Il piccolo mondo italico si è praticamente rivoltato: quelli di destra scopano con gioia, quelli di sinistra sono diventati puritani. Ieri chi non ha guardato i programmi televisivi si è perso uno spettacolo esilarante. Un numero elevato di parlamentari democrat si è avvicendato sul video, rilasciando dichiarazioni più comiche delle gag di Crozza. Di una comicità involontaria, quindi irresistibile. Certe facce da funerale dalla cui bocca uscivano frasi surreali: adesso studieremo come tassare gli alloggi in forma diversa dall'Imu; non rinunceremo mai agli introiti persi a causa dei «fasisti»; avendo noi ceduto sul versante immobiliare, il Pdl non potrà più opporsi all'aumento dell'Iva dal 20 al 21 per cento, che si rende necessario per far quadrare i conti.

I sedicenti progressisti, nel minacciare gli italiani col randello fiscale, lasciano trasparire un desiderio di vendetta: quel demagogo di cui non ci siamo ancora liberati, nonostante la sentenza della Cassazione, ci ha strappato l'Imu dal cuore? Gliela faremo pagare noi tra poco: seppelliremo il popolo sotto una caterva di imposte. Già. «Le tasse sono belle». E giù con le teorie del menga secondo le quali se si abolisce un tributo bisogna sostituirlo con un altro di eguale entità. Non un deputato, neppure di terza fila, che abbia avuto il coraggio di esprimere un ragionamento diverso dalla vulgata sinistrorsa. Per esempio: smettiamola di confidare nella spirale delle imposte, che ha stroncato l'economia, e cominciamo a raccomandare ai Comuni (destinatari dell'Imu) di amministrare con giudizio i quattrini di cui dispongono.
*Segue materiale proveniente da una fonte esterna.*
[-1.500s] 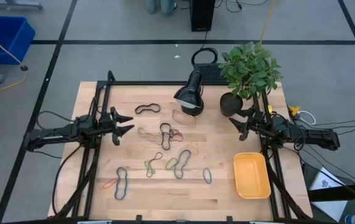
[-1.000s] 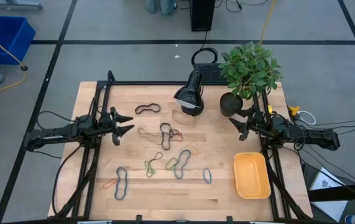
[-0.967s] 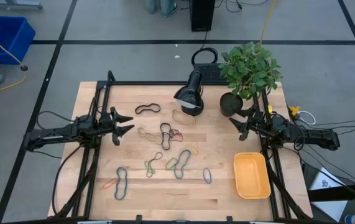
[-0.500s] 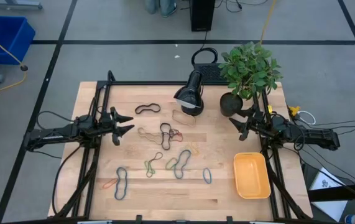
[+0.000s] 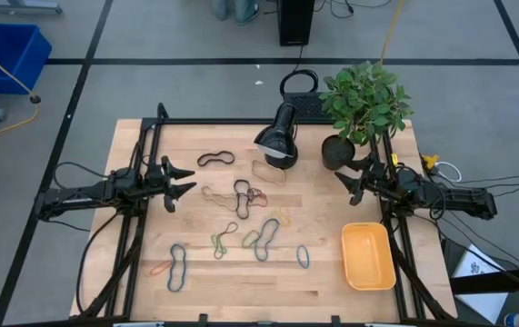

Recentemente i giornali hanno pubblicato la foto di una schiera di pullman nuovi e abbandonati nei campi attorno a Bologna, pur essendo costati un'iradiddio. A Napoli «dormono» tram di lusso e carissimi: non si usano. Sono stati comprati e subito scartati. Invece di sprecare denaro in acquisti insensati, spendetelo per rendere migliore la vita dei cittadini, salvando i bilanci pubblici. Nossignori. La sinistra avveduta, illuminata, colta eccetera punta sulle tasse per seguitare a sperperare. E gode all'ipotesi di inasprire l'Iva. Strilla: a novembre, forse prima, le merci costeranno l'1 per cento di più. Così capirete, voi popolo bue, quanto siano belle le tasse. Prepariamoci: caleranno i consumi e la produzione. Andremo sempre più a fondo.

Ma faremo baldoria perché Angela Merkel darà una pacca sulle spalla a Letta: «Bravo Enrico, tu sì che sei un europeista convinto». Convinto di che? Che l'Italia debba andare in miseria e sdraiarsi ai piedi della Germania.